_What you will do:_ Copy exactly the lines of the records below, and only those lines, beginning with the line that contains "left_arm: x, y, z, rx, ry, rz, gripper" and ending with the line that contains "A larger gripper".

### Excerpted records ###

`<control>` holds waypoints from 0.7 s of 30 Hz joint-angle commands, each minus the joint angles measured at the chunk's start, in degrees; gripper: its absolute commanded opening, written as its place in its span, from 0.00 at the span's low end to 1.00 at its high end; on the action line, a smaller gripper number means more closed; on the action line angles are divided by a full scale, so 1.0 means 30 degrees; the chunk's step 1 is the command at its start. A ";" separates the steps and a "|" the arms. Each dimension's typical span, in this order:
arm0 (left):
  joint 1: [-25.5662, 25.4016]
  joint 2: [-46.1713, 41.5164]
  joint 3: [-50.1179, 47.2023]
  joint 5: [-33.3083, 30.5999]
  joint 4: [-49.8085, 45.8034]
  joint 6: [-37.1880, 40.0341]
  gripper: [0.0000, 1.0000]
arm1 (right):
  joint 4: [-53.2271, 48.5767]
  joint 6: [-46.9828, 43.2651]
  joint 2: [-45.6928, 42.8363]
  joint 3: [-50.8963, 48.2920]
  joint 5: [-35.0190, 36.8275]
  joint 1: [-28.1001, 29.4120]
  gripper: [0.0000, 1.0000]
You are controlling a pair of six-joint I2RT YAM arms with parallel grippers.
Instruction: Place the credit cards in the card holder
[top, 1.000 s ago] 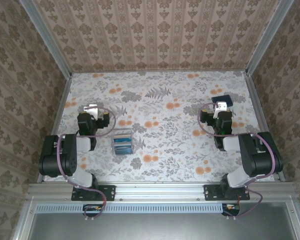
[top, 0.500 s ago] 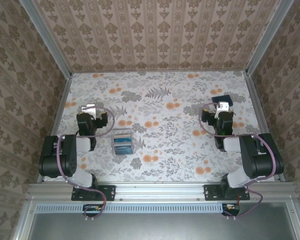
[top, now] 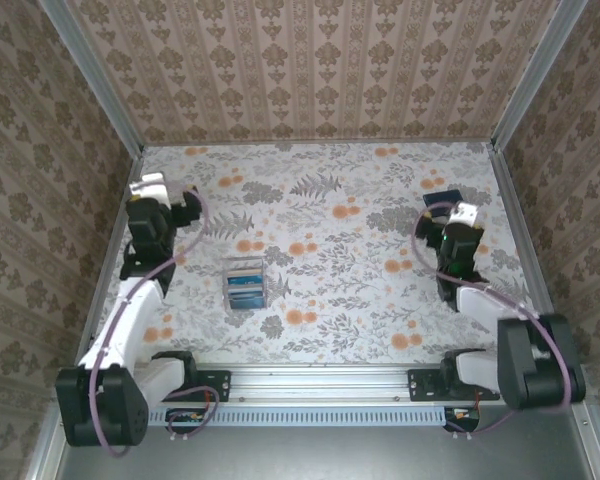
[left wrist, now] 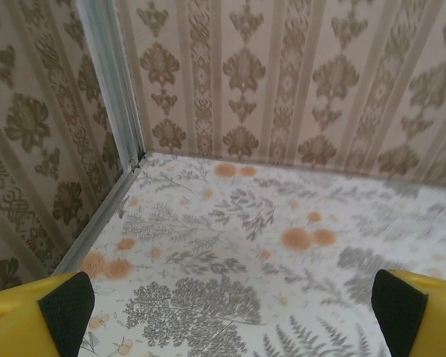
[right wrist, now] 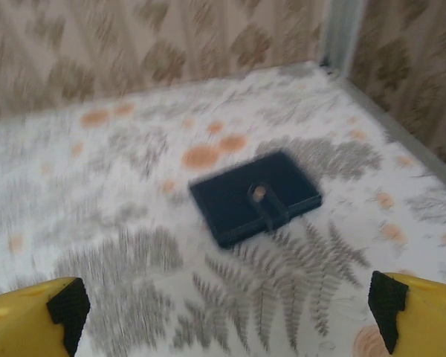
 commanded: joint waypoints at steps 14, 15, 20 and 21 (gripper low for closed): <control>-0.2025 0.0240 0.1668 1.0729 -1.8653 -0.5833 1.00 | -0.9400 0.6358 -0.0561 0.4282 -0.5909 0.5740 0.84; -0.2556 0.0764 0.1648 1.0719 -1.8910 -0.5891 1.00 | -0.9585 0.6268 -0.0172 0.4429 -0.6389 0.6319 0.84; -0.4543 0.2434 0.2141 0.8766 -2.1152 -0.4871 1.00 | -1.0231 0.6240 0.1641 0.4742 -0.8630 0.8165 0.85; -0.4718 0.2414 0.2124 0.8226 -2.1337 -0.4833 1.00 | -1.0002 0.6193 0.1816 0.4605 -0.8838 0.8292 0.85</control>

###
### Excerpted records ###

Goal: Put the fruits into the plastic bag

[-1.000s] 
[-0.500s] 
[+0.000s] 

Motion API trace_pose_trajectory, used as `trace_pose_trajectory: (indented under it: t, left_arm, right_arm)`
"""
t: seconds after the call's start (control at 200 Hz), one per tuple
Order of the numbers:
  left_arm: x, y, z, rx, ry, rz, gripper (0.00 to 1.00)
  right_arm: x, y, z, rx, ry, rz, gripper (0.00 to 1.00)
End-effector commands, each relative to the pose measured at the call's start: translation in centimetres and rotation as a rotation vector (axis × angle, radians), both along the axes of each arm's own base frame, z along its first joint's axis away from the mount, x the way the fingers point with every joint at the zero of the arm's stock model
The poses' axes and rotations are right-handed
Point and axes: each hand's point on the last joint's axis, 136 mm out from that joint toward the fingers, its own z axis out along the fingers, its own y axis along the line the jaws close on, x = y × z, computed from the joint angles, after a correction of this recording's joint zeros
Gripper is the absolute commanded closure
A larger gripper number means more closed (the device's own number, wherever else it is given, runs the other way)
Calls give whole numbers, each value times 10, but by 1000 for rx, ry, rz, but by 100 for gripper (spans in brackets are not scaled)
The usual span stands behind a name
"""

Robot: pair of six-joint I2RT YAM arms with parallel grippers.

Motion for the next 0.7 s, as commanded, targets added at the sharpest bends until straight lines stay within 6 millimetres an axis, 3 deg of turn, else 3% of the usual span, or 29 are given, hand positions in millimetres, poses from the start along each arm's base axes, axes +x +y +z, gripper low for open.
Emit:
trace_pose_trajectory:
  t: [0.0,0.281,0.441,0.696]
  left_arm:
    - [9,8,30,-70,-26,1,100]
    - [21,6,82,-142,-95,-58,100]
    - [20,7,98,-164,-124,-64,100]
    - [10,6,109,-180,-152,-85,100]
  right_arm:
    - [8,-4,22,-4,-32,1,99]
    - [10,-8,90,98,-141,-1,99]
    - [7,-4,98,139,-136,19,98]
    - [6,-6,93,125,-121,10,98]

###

_Answer box:_
  left_arm: x, y, z, rx, ry, rz, gripper (0.00 to 1.00)
  right_arm: x, y, z, rx, ry, rz, gripper (0.00 to 1.00)
End-effector commands, each relative to the pose measured at the call's start: translation in centimetres and rotation as a rotation vector (axis × angle, radians), both along the axes of each arm's own base frame, z along its first joint's axis away from the mount, x the way the fingers point with every joint at the zero of the arm's stock model
The poses' axes and rotations are right-handed
Point and axes: each hand's point on the last joint's axis, 136 mm out from that joint toward the fingers, its own z axis out along the fingers, its own y axis along the line the jaws close on, x = y × z, computed from the joint angles, after a correction of this recording's joint zeros
Gripper is the absolute commanded closure
A larger gripper number means more closed (the device's own number, wherever else it is given, runs the other way)

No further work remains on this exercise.